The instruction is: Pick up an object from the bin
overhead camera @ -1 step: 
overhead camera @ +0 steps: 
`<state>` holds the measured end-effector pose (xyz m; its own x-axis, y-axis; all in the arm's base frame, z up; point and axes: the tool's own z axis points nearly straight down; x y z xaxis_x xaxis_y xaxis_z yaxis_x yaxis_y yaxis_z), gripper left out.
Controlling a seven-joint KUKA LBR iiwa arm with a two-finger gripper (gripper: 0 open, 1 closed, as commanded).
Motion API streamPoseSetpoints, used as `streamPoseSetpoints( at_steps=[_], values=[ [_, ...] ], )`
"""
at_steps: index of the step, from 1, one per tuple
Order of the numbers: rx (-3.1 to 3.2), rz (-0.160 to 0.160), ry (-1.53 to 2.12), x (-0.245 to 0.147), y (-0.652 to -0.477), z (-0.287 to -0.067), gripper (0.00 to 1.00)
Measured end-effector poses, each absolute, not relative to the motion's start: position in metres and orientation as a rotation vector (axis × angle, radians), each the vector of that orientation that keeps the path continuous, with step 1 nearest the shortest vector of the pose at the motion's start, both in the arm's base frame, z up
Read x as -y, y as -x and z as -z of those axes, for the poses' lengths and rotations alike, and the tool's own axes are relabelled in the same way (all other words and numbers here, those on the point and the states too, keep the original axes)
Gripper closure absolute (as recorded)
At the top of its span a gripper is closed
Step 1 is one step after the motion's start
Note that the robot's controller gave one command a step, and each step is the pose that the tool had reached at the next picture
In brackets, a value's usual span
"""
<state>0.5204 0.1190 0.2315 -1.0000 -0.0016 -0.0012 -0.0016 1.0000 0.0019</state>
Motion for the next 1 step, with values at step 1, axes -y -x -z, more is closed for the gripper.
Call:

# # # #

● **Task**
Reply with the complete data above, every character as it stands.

● **Finished task**
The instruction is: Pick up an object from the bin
overhead camera @ -1 step: 
overhead camera @ +0 steps: 
`<state>` holds the measured end-effector pose (xyz m; its own x-axis, y-axis; all in the arm's base frame, z up; point and axes: the tool's own z axis points nearly straight down; x y z xaxis_x xaxis_y xaxis_z yaxis_x yaxis_y yaxis_z), gripper left out.
Controlling a seven-joint KUKA LBR iiwa arm with a two-finger gripper (gripper: 0 open, 1 closed, as commanded).
Motion API streamPoseSetpoints, used as `streamPoseSetpoints( at_steps=[_], values=[ [_, ...] ], )`
"""
at_steps: index of the step, from 1, one per tuple
Order of the numbers: rx (-3.1 to 3.2), rz (-0.160 to 0.160), ry (-1.53 to 2.12), x (-0.245 to 0.147), y (-0.652 to -0.477), z (-0.287 to -0.067), gripper (0.00 to 1.00)
Measured end-effector poses, each absolute, not relative to the motion's start: position in metres and orientation as a rotation vector (axis × angle, radians), each the vector of that orientation that keeps the path continuous, with step 1 nearest the shortest vector of the pose at the motion's start, both in the arm's base frame, z up
Read x as -y, y as -x and z as -z of those axes, for the poses' lengths and rotations alike, and the tool's own axes are relabelled in the same way (all other words and numbers here, those on the point and the states too, keep the original axes)
Gripper closure absolute (as recorded)
At the top of its span a gripper is closed
Step 1 is one step after the motion's start
Note that the robot's controller gave one command a step, and each step is the pose that the tool had reached at the next picture
In brackets, a value's usual span
"""
<state>0.5204 0.1190 0.2315 -1.0000 -0.0016 -0.0012 -0.0016 1.0000 0.0019</state>
Motion for the next 1 step, with values at step 1, axes -y -x -z, more is closed for the gripper.
Call:

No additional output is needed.